--- Records provided Enclosed Below ---

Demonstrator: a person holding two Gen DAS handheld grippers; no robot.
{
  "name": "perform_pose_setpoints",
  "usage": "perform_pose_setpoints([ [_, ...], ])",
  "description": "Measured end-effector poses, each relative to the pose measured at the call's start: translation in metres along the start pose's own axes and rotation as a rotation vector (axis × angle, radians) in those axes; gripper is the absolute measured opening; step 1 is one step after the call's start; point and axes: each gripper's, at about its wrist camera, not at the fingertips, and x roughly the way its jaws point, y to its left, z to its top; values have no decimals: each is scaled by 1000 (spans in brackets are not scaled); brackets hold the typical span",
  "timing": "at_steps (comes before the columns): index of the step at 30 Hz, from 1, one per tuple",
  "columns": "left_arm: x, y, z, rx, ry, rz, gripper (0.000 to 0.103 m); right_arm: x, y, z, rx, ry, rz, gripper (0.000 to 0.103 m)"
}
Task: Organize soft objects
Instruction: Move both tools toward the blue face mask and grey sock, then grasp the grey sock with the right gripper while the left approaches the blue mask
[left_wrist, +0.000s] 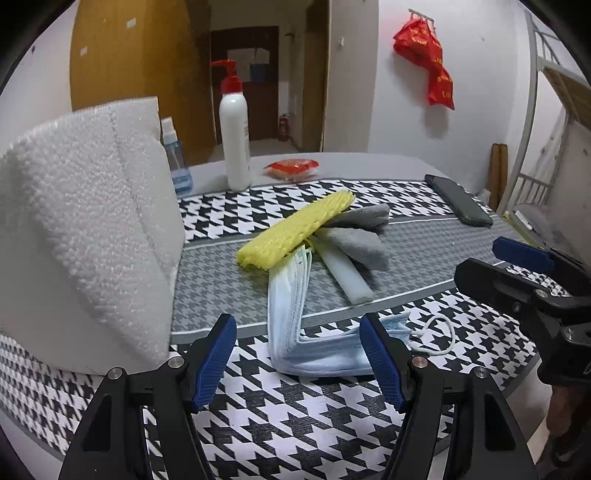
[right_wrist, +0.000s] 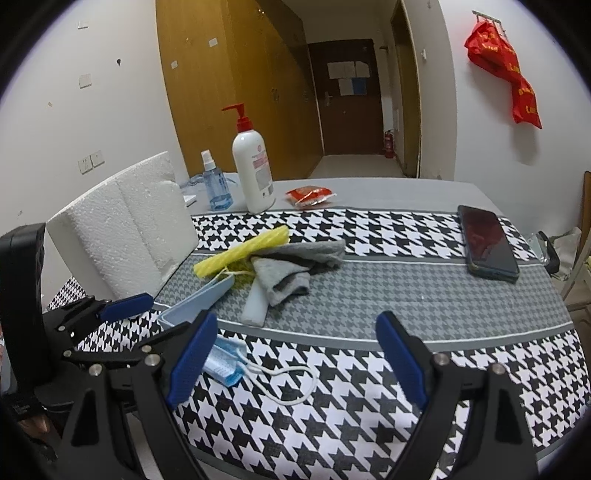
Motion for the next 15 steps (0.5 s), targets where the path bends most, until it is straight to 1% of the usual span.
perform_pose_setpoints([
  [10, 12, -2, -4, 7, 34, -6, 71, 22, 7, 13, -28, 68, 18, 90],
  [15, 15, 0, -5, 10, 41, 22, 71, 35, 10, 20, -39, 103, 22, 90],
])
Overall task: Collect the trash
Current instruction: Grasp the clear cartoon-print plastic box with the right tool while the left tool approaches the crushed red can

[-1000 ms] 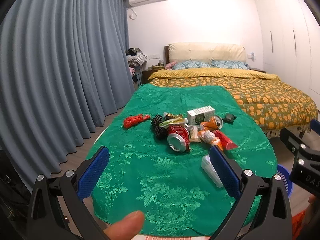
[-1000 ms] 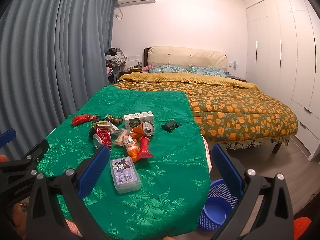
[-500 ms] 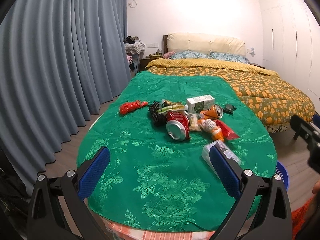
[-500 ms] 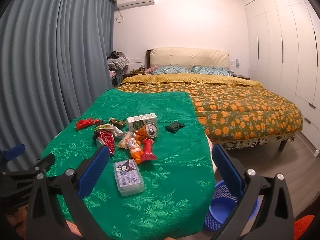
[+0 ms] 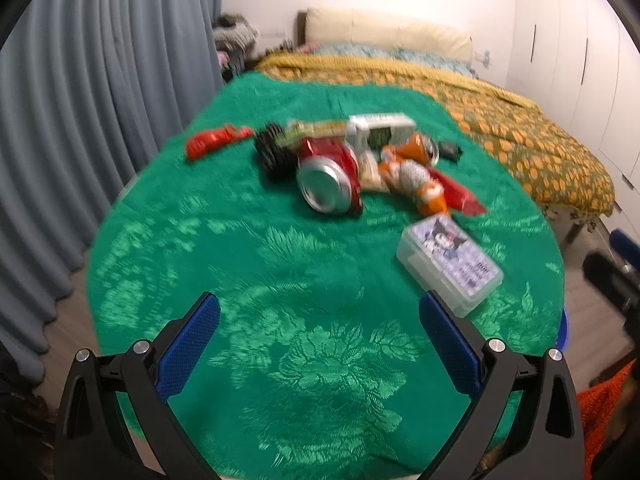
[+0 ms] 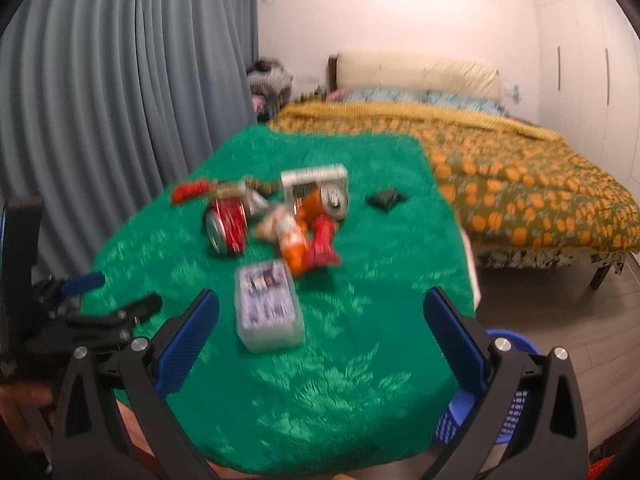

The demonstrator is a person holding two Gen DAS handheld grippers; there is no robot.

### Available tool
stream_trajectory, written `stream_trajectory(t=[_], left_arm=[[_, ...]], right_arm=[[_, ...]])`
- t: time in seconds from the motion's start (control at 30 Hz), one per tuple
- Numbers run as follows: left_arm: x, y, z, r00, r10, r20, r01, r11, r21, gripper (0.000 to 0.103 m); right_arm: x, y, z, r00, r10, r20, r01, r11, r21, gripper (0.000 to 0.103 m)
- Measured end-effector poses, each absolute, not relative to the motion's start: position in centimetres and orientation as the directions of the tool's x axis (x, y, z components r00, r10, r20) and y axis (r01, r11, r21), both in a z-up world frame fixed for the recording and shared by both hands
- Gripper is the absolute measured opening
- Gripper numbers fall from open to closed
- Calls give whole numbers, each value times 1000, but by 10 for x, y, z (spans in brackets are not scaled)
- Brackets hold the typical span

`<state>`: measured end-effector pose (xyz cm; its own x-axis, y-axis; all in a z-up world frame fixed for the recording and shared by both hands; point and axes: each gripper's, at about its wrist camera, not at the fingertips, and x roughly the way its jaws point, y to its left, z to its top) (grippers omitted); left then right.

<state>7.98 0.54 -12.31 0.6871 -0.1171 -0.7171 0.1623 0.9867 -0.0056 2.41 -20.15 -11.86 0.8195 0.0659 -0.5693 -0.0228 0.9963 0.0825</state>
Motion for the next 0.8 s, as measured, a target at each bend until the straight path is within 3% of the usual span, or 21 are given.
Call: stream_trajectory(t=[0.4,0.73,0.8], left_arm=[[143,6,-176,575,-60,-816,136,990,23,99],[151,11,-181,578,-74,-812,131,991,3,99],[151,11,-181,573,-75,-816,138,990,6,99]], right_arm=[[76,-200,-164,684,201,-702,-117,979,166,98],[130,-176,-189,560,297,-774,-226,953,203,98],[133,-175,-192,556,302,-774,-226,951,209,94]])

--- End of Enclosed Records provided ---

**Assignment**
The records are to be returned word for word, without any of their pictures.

**Answer section**
Demonstrator: a person holding two Gen DAS handheld grippers; no robot.
{
  "name": "perform_pose_setpoints",
  "usage": "perform_pose_setpoints([ [_, ...], ])",
  "description": "Measured end-effector poses, each relative to the pose measured at the call's start: translation in metres along the start pose's own axes and rotation as a rotation vector (axis × angle, radians) in those axes; gripper is the absolute measured opening; step 1 is one step after the call's start; point and axes: each gripper's, at about its wrist camera, not at the fingertips, and x roughly the way its jaws point, y to its left, z to its top; values have no decimals: each is scaled by 1000 (spans in brackets are not scaled); brackets hold the typical span",
  "timing": "at_steps (comes before the columns): index of the step at 30 Hz, from 1, one per tuple",
  "columns": "left_arm: x, y, z, rx, ry, rz, gripper (0.000 to 0.103 m); right_arm: x, y, z, rx, ry, rz, gripper (0.000 to 0.103 m)"
}
Task: Organize soft objects
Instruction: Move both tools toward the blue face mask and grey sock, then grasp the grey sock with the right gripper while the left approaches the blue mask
[left_wrist, +0.000s] 
[right_wrist, +0.000s] 
Motion for the next 15 steps (0.5 s), targets where the path bends most, until it is straight to 1% of the usual span.
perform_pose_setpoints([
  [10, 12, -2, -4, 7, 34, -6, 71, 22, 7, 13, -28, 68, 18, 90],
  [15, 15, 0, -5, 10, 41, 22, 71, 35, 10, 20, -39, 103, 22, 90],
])
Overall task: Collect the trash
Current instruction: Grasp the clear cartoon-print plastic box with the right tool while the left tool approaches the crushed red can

[-1000 ms] 
[-1000 ms] 
[-500 ms] 
[-500 ms] 
[+0 ms] 
[+0 ms] 

The demonstrator is a person holding two Gen DAS handheld grippers; there is no robot.

### Available tool
stream_trajectory, written `stream_trajectory(t=[_], left_arm=[[_, ...]], right_arm=[[_, ...]])`
- t: time in seconds from the motion's start (control at 30 Hz), one per tuple
- Numbers run as follows: left_arm: x, y, z, r00, r10, r20, r01, r11, r21, gripper (0.000 to 0.103 m); right_arm: x, y, z, r00, r10, r20, r01, r11, r21, gripper (0.000 to 0.103 m)
- Measured end-effector poses, each absolute, not relative to the motion's start: position in centimetres and orientation as the directions of the tool's x axis (x, y, z components r00, r10, r20) and y axis (r01, r11, r21), both in a z-up world frame fixed for the recording and shared by both hands
- Gripper is the absolute measured opening
- Gripper numbers fall from open to closed
- Calls give whole numbers, each value times 1000, but by 10 for x, y, z (spans in brackets are not scaled)
- Brackets hold the typical span

`<state>`: measured end-effector pose (xyz cm; its own x-axis, y-axis; all in a z-up world frame fixed for the recording and shared by both hands; point and axes: each gripper's, at about its wrist camera, not at the fingertips, and x roughly the way its jaws point, y to its left, z to its top) (grippers omitted); left then right.

<state>7.98 0.54 -12.31 0.6871 -0.1171 -0.7171 0.1623 0.9867 -0.0056 2.41 -20.15 -11.86 0.8195 0.0659 -0.5693 -0.0228 0.9963 0.0825</state>
Motion for the next 0.8 s, as measured, a target at each bend until the straight path is within 3% of the usual span, or 21 are given.
Call: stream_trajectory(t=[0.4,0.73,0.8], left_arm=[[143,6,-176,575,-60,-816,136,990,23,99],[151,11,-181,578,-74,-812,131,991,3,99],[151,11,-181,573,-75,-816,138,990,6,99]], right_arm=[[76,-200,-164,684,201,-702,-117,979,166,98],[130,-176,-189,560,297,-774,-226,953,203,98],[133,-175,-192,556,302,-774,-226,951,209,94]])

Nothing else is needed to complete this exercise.